We need to settle on a data architecture and database engine. Our most complex requirement is that we must be able to reconstruct the state for any given timeslot in the past 24 hours, and track multiple states across several forks.
Activity is defined here as a role that our validator plays in the network. During normal validation operations, we can expect to play all of the following roles defined below. All of these roles span both the conductor & pvm, although the contexts in which the pvm is invoked will vary. The invocation associations are detailed in the table below.
Producing blocks doesn't use accumulate or on-transfer contexts, since we use the same importing blocks capability regardless of if we produced the block
| Activity | is-authorized | refinement | accumulate | on-transfer |
|---|---|---|---|---|
| importing blocks | X | X | ||
| producing blocks | X | X | ||
| refining | X | X | ||
| auditing | X | X |
| State Item | importing blocks | producing blocks | refining | auditing |
|---|---|---|---|---|
| recent block details | rw | r | r | |
| safrole | rw | r | ||
| service accounts | rw | r | r | r |
| entropy | rw | r | r | |
| future validators | rw | |||
| current validators | rw | |||
| previous validators | rw | |||
| pending reports | rw | r | ||
| auth pool | rw | r | r | r |
| slot | rw | r | ||
| auth queue | rw | r | ||
| disputes | rw | |||
| privileged services | rw | r | ||
| validator activity stats | ||||
| accumulation queue | rw | r | ||
| accumulation history | rw | r | r | |
| root | rw | r | r | |
| reporters | rw | |||
| available reports | rw | r | ||
| accumulation root | rw |
We can use a state accessor as a sidecar to our activity processes.
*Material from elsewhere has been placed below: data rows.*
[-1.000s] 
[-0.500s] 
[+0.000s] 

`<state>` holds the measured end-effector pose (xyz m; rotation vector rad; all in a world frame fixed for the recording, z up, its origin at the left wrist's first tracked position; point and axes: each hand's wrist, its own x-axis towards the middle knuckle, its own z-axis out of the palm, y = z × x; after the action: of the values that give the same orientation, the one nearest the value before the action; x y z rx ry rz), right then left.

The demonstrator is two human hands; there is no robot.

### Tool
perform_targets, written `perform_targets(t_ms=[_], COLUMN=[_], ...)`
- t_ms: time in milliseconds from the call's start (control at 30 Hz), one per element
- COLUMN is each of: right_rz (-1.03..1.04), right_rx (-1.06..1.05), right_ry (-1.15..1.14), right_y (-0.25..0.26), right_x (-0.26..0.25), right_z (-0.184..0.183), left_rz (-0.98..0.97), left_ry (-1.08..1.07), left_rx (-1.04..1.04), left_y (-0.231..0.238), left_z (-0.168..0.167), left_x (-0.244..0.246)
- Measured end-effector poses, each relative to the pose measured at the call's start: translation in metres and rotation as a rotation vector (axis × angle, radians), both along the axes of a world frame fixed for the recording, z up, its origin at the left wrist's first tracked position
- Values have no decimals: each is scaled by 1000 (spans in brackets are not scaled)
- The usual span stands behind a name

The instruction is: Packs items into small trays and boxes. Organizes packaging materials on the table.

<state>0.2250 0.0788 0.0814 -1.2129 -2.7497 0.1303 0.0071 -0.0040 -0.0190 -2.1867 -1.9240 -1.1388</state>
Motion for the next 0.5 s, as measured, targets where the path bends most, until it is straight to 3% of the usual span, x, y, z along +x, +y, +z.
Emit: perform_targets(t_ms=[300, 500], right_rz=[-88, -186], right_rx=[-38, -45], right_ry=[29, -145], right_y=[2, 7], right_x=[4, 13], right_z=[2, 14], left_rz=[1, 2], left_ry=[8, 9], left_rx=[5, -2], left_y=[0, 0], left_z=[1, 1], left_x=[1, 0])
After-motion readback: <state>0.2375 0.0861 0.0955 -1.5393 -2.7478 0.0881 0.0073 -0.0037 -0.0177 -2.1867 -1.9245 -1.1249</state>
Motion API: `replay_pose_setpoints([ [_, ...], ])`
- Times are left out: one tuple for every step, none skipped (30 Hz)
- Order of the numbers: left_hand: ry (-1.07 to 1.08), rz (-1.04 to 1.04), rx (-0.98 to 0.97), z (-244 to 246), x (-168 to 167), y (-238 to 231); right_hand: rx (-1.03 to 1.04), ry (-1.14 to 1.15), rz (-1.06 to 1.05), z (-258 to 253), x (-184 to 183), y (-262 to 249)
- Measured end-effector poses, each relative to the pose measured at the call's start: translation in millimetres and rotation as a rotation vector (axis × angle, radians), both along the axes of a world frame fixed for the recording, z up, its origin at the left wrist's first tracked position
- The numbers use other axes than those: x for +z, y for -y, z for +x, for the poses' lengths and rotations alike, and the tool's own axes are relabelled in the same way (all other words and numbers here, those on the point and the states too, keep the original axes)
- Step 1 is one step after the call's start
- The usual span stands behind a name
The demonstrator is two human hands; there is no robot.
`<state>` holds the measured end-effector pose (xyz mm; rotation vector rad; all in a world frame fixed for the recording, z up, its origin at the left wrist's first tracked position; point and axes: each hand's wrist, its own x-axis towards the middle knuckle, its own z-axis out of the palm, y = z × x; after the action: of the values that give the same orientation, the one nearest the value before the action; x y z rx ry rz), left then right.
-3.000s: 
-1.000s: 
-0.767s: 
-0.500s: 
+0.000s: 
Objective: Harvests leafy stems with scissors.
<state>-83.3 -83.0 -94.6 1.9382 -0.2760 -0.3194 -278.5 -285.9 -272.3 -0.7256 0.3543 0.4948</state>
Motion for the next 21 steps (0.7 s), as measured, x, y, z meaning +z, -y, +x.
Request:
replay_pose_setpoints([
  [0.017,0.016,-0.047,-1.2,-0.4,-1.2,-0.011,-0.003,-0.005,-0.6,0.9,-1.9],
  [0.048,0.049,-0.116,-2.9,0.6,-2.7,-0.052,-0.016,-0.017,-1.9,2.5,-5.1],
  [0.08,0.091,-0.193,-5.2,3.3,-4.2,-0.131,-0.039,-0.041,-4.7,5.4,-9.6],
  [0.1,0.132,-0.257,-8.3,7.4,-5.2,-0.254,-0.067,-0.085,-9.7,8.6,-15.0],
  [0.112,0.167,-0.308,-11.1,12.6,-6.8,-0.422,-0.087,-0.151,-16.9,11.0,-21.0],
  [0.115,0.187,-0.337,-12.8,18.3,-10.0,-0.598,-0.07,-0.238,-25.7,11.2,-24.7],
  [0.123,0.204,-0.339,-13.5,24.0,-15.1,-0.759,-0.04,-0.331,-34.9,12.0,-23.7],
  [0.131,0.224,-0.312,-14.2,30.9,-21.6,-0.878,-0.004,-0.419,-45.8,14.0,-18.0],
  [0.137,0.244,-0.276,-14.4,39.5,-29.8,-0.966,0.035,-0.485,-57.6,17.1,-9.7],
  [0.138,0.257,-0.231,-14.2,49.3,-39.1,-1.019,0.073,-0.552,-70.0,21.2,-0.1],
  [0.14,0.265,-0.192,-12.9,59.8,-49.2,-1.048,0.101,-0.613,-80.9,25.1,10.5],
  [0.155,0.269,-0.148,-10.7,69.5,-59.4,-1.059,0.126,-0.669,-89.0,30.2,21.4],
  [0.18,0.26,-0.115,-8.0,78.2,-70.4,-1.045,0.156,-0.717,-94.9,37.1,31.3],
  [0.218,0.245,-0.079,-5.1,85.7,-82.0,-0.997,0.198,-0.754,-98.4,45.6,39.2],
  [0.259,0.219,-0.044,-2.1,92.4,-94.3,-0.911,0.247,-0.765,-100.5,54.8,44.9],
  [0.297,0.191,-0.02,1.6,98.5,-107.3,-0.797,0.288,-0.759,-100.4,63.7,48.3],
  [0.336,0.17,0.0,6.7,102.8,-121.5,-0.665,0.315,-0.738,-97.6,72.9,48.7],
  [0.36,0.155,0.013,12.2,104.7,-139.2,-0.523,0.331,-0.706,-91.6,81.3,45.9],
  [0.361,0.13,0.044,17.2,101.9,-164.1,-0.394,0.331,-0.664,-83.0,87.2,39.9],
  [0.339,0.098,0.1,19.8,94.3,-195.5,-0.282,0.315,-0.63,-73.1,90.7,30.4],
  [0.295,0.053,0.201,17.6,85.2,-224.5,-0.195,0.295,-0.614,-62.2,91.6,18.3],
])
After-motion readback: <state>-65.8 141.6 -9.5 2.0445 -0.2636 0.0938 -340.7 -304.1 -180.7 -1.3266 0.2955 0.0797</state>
The accessor provides a way to read & write to state from our DB (and fallback to reading from one of our DA systems on a db-miss). When we receive an item from a DA sysem, we write the item to the db after passing it back to the caller. Since updates to state happen as part of block importing, we should be able to avoid race conditions by using the timeslot state as a locking mechanism.

Our DB must be fast, have excellent support for both python & rust clients, be battle tested, and expected to stand the test of time. Ideally it will support some form of delta-based versioning as a first-class citizen, which would significantly reduce the overhead required to support following multiple forks. Below is a comparison of our top db choices, along with a ranking for which ones we will pursue for the state accessor poc.
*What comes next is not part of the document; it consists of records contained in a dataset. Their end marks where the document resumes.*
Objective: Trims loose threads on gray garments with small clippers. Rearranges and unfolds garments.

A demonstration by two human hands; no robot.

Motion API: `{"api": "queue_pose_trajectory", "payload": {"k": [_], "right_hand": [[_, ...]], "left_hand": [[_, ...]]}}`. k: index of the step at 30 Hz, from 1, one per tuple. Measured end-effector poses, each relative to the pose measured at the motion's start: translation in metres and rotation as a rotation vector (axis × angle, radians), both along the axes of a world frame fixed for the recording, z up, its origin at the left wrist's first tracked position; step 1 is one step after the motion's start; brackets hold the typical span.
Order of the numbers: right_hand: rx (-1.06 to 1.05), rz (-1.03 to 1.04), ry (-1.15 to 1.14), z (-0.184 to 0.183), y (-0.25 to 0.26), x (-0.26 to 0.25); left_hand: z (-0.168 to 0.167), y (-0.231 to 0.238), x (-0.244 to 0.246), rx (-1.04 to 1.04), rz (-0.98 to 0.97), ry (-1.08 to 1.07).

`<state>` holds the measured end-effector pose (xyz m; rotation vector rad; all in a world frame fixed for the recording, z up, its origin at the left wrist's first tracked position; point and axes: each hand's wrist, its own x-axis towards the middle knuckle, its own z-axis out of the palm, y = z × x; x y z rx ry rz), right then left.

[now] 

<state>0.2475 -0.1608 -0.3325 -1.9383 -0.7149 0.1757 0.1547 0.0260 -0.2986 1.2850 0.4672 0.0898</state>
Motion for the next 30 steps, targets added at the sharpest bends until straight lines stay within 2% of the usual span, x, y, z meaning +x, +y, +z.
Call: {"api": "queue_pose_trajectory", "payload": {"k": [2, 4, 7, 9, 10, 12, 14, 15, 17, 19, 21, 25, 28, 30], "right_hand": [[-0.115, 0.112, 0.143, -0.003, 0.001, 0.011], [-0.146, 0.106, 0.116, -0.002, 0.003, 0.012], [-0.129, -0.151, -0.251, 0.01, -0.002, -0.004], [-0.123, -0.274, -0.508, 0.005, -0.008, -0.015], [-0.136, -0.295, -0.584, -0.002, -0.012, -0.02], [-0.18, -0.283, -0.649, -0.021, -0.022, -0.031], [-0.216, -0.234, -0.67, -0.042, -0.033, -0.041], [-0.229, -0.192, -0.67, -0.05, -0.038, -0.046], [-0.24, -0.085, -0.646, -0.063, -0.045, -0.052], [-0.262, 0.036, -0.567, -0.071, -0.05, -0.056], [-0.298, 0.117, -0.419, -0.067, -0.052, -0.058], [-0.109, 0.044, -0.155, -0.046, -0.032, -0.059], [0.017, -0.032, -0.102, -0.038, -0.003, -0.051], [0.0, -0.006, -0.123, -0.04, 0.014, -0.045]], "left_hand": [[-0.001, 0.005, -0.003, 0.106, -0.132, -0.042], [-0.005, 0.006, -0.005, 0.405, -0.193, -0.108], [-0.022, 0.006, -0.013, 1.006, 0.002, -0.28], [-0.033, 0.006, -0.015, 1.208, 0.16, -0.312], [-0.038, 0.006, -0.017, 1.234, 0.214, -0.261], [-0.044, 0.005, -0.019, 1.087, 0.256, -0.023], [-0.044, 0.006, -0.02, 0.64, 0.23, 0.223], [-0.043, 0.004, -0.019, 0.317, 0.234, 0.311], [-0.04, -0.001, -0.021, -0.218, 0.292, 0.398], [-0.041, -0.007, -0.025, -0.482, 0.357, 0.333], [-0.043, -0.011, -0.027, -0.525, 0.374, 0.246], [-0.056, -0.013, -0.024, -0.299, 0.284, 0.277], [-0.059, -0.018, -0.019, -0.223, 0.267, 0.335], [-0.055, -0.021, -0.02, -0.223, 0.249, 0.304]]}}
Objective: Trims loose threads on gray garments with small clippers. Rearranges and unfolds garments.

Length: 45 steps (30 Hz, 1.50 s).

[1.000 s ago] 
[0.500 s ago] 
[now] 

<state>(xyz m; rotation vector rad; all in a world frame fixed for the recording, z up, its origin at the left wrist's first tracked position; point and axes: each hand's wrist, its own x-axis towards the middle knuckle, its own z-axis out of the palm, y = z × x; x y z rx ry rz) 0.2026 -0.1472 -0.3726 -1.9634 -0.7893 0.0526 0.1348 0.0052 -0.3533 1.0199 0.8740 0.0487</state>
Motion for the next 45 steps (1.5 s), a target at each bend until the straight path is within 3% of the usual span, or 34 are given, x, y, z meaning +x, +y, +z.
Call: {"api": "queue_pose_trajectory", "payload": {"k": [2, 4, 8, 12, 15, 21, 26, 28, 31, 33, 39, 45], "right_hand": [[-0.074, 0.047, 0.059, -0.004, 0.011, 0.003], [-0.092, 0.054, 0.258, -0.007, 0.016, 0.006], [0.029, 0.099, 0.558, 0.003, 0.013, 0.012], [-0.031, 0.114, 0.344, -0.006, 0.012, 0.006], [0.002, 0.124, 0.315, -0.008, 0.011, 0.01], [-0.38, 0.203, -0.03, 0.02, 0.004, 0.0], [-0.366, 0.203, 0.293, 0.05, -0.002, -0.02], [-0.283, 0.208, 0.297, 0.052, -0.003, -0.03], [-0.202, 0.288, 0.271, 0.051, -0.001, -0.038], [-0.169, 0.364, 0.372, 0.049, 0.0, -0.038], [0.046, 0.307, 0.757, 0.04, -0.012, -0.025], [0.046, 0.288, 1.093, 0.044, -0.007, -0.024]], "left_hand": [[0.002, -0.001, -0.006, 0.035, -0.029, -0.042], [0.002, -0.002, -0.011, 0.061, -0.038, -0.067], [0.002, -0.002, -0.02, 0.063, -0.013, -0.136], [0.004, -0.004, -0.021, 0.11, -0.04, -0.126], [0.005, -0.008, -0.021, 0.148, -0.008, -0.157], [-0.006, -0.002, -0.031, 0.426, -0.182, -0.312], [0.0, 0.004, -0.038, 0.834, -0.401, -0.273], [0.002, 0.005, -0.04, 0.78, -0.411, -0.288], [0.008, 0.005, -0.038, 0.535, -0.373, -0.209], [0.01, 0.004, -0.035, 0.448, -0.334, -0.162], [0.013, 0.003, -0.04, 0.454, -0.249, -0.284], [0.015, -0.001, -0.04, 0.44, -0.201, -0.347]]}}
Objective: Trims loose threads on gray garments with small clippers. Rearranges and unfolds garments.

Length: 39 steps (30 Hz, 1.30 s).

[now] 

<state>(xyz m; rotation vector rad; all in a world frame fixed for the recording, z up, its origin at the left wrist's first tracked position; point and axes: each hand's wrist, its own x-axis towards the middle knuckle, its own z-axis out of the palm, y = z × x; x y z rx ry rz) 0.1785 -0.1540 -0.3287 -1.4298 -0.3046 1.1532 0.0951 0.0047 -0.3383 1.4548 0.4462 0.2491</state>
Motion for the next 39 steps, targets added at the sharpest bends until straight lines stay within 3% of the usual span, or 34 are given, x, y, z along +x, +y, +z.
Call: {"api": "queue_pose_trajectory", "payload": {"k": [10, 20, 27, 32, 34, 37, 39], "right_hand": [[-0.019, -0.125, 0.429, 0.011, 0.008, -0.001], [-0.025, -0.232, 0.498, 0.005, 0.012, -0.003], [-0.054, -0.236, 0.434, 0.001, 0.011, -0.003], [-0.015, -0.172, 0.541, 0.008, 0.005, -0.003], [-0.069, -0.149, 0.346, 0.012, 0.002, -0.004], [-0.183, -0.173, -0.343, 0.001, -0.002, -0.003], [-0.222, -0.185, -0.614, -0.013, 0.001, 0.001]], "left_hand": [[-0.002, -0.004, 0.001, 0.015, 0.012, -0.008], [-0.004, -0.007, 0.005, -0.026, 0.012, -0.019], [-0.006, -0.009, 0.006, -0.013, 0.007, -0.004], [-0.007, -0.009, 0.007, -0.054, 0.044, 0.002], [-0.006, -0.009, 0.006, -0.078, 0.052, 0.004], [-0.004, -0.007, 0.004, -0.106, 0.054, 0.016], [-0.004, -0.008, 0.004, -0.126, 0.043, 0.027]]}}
| DB | rollback/versioning? | design | language | contributors (non-trivial) | gh-stars | ranking |
|---|---|---|---|---|---|---|
| rocks | checkpoints | lsm | C++ | 12 | 29k | 1 |
| redis | snapshot & AOF | in-mem structs | C | 12 | 68k | 2 |
| dragonfly | snapshot but no AOF | in-mem structs | C++ | 11 | 27k | NA |
| foundation | backup & snapshot | b-tree | C++ | 20 | 15k | NA |
| lmdb | copy file | b-tree | C | ? | NA | ? |
| libmdbx | copy file | b-tree | C/C++ | 2 | 1k | ? |
| sled | ? | b-tree | Rust | 3 | 8k | ? |
This code is a library that forms the core building block for a fast key-value server, especially suited for storing data on flash drives. It has a Log-Structured-Merge-Database (LSM) design with flexible tradeoffs between Write-Amplification-Factor (WAF), Read-Amplification-Factor (RAF) and Space-Amplification-Factor (SAF). It has multi-threaded compactions, making it especially suitable for storing multiple terabytes of data in a single database.
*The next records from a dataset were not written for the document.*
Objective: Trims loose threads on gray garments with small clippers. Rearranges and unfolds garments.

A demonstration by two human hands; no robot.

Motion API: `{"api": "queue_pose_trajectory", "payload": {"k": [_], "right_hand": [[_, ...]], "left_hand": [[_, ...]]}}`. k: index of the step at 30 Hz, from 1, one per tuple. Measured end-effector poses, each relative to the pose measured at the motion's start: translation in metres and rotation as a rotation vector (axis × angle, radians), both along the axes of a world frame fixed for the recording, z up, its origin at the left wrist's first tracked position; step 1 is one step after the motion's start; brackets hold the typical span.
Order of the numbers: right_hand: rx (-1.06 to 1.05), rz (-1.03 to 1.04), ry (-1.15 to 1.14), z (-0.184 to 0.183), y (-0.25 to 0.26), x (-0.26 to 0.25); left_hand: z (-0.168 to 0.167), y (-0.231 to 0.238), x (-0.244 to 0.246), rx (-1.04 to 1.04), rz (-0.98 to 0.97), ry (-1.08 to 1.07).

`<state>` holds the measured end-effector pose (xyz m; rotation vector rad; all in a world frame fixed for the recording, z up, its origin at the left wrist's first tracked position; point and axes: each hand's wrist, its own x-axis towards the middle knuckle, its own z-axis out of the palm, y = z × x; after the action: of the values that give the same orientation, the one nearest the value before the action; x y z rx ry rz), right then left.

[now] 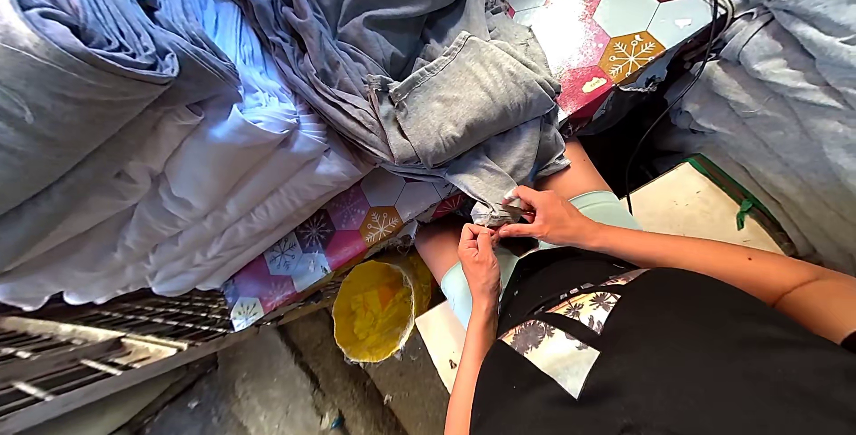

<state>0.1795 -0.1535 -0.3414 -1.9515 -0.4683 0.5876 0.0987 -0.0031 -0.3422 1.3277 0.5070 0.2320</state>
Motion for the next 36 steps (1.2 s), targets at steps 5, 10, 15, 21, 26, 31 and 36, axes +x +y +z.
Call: {"api": "queue_pose_trajectory", "payload": {"k": [5, 10, 15, 21, 26, 31, 36], "right_hand": [[-0.026, 0.035, -0.189, 0.003, 0.006, 0.002], [-0.149, 0.091, -0.5, 0.004, -0.009, -0.005], [-0.128, -0.031, -0.686, -0.002, -0.004, -0.011], [-0.176, -0.093, -0.73, 0.002, 0.001, -0.012], [-0.19, -0.089, -0.698, 0.004, 0.0, -0.013], [-0.166, -0.099, -0.615, 0.006, 0.0, -0.012], [-0.162, -0.11, -0.56, 0.004, -0.002, -0.011]], "left_hand": [[0.004, -0.001, 0.004, 0.009, -0.01, -0.002], [0.005, -0.002, 0.005, -0.017, -0.006, -0.032], [0.004, -0.006, 0.006, 0.024, -0.027, -0.034], [0.002, -0.01, 0.008, 0.124, -0.062, -0.048], [0.002, -0.012, 0.009, 0.183, -0.065, -0.054], [0.0, -0.01, 0.008, 0.172, -0.06, -0.044], [0.001, -0.009, 0.008, 0.16, -0.059, -0.054]]}}
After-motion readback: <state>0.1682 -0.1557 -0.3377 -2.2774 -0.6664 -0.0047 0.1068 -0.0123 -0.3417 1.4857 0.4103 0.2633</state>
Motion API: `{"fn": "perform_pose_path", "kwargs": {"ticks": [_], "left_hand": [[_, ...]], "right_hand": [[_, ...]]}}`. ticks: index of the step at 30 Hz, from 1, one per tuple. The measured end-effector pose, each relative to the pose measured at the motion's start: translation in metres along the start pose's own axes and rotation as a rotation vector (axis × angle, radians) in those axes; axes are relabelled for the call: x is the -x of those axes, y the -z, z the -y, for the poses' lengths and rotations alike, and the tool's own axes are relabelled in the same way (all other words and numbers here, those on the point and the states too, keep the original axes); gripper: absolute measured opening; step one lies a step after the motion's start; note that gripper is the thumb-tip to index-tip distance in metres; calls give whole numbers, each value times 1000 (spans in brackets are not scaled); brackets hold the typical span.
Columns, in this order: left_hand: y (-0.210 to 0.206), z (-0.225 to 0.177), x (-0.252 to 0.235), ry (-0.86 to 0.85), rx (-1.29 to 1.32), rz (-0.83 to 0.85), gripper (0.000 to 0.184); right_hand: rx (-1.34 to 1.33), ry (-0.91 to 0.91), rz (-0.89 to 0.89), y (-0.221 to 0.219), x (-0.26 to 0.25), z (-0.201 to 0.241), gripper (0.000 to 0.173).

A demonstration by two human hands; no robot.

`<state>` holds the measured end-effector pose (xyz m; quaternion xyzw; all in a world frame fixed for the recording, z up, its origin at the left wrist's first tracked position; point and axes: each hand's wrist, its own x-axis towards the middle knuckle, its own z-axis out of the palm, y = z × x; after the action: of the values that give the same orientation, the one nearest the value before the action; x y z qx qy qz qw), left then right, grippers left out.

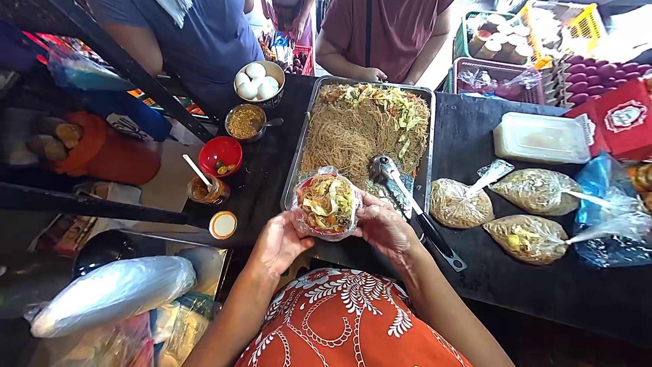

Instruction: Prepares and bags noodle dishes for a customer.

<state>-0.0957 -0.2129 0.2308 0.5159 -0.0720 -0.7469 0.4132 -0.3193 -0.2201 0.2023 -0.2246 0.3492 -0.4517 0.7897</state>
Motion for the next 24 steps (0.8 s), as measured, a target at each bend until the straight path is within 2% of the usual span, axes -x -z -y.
{"fn": "perform_pose_path", "kwargs": {"ticks": [3, 7, 10, 17, 20, 24], "left_hand": [[0, 13, 8, -47, -55, 20, 40], [-4, 18, 8, -306, -155, -37, 23], [-4, 17, 8, -411, -188, -59, 23], [-7, 9, 8, -436, -104, -107, 32], [-7, 5, 8, -386, -36, -125, 38], [1, 8, 3, -346, -74, -57, 32]], "right_hand": [[18, 46, -16, -5, -1, 1, 62], [75, 84, -50, -10, 0, -1, 63], [97, 94, -51, -10, -2, -4, 63], [95, 10, -63, -12, -4, -6, 65], [104, -4, -64, -13, -5, -6, 63], [69, -17, -17, -13, -7, -5, 69]]}}
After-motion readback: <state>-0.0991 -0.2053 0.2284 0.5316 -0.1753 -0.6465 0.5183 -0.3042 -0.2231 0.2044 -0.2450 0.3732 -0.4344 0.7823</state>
pebble was evaluated but not considered after some initial reseach. It's missing the checkpoints capability that rocksdb offers. It also seems opinionated towards cockroachdbs needs.
leveldb was evaluated but not considered since it's "receiving very limited maintenance"
LevelDB is a fast key-value storage library written at Google that provides an ordered mapping from string keys to string values. This repository is receiving very limited maintenance. We will only review the following types of changes
redis seems like a natural choice, but its AOF is limited, and has more overhead when compared to rocks snapshotting capabilities... LSM naturally enables more advanced snapshot abilities.
Redis is often referred to as a data structures server. What this means is that Redis provides access to mutable data structures via a set of commands, which are sent using a server-client model with TCP sockets and a simple protocol. So different processes can query and modify the same data structures in a shared way.
Faster than Redis when using multiple cores, but doesn't support AOF.
Fully compatible with Redis and Memcached APIs, Dragonfly requires no code changes to adopt. Compared to legacy in-memory datastores, Dragonfly delivers 25X more throughput, higher cache hit rates with lower tail latency, and can run on up to 80% less resources for the same sized workload.
Foundations b-tree architecture seems like it would add significant overhead compared to LSMs. It also doesn't support delta-based snapshotting.
FoundationDB is a distributed database designed to handle large volumes of structured data across clusters of commodity servers. It organizes data as an ordered key-value store and employs ACID transactions for all operations. It is especially well-suited for read/write workloads but also has excellent performance for write-intensive workloads. Users interact with the database using API language binding.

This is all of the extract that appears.